We left the hacienda and drove around Mexico for a few days in a VW bus. On the third or fourth day we went to Mexico City. The Federales told us, “Give us $10,000 and you can come pick up the film in the park at midnight.” So the producers went and picked it up.
Q: That is insane.
A: That kind of thing didn’t bother me. That’s why I wanted to get into business — why I didn’t want to be stuck in an office. Other guys were crying. Really terrified. They weren’t cutting your heads off in those days either.
Q: What does your wife think of all this?
A: My wife is really good with it. She worked in a rental house (where they rent high-end professional equipment) when we met, so she understands. She became one of the first female camera operators in the business.
When my son was born I was in Puerto Vallarta filming Hot Bodies. It was in the ’90s. My wife finally reached me on the hotel phone the next afternoon and told me, “He was born last night. But I know you only have two days left, so go ahead and finish the job.” In my defense he was born two weeks early.
Q: You have a crazy number of stories.
A: Well, now they’re all kind of coming back to me…
I used to listen to Carlos Santana as a kid. One time I was in San Francisco and they were shooting his video and I was there to do audio for an interview with him. For four hours they just jammed while I ate and watched. They got a shot of me and Santana walking through the set, so I’m in a Santana video.
Another job I had — we rented a hotel called The Farmer’s Daughter in LA for Maxim magazine.
We set up the rooms in the hotel — one had little people in it, one had tattoos, and the band The Cult was performing while I was filming.
The Fire Marshal wanted to shut it down because the balconies couldn’t hold the number of people that were on them. But no one was moving.
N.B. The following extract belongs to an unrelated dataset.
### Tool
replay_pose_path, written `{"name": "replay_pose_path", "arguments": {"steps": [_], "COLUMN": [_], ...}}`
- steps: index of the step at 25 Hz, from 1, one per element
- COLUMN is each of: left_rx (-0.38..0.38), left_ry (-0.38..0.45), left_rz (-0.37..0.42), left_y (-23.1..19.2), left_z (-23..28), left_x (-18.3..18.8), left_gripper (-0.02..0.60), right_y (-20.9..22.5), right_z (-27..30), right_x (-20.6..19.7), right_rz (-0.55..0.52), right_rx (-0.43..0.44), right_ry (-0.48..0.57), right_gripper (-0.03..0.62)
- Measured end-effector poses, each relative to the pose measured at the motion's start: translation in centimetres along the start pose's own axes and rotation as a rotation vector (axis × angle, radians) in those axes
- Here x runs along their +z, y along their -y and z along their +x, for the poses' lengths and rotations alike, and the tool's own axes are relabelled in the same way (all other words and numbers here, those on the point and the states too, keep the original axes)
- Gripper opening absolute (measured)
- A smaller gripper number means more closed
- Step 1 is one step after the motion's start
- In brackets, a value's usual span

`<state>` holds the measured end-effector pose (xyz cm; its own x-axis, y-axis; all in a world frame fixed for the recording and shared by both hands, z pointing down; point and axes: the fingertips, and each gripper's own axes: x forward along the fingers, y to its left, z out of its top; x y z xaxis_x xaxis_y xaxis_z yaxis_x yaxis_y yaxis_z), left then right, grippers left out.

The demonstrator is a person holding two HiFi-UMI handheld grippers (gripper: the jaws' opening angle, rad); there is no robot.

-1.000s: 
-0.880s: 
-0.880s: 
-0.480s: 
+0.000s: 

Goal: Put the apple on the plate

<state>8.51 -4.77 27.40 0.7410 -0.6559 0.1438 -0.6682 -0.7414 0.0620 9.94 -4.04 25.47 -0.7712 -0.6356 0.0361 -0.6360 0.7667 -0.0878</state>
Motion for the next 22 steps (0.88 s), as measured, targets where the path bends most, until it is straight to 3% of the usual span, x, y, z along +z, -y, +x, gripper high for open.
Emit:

The firemen came, and they started posing with the girls. The Fire Marshal was pissed, so he called the police. The Democratic Convention was going on around the same time and the police were doing riot training. When those guys showed up, they closed the street off, the helicopters started coming, the riot police had their helmets on and batons out… Those cops had no sense of humor; they started closing it down and opening all the doors. They were very heavy handed. Mayhem ensued.
Q: What a job.
A: You get paid fairly well, they feed you, you get to travel, and it’s not even a job. It’s not perfect, but it’s a pretty good way to go through life.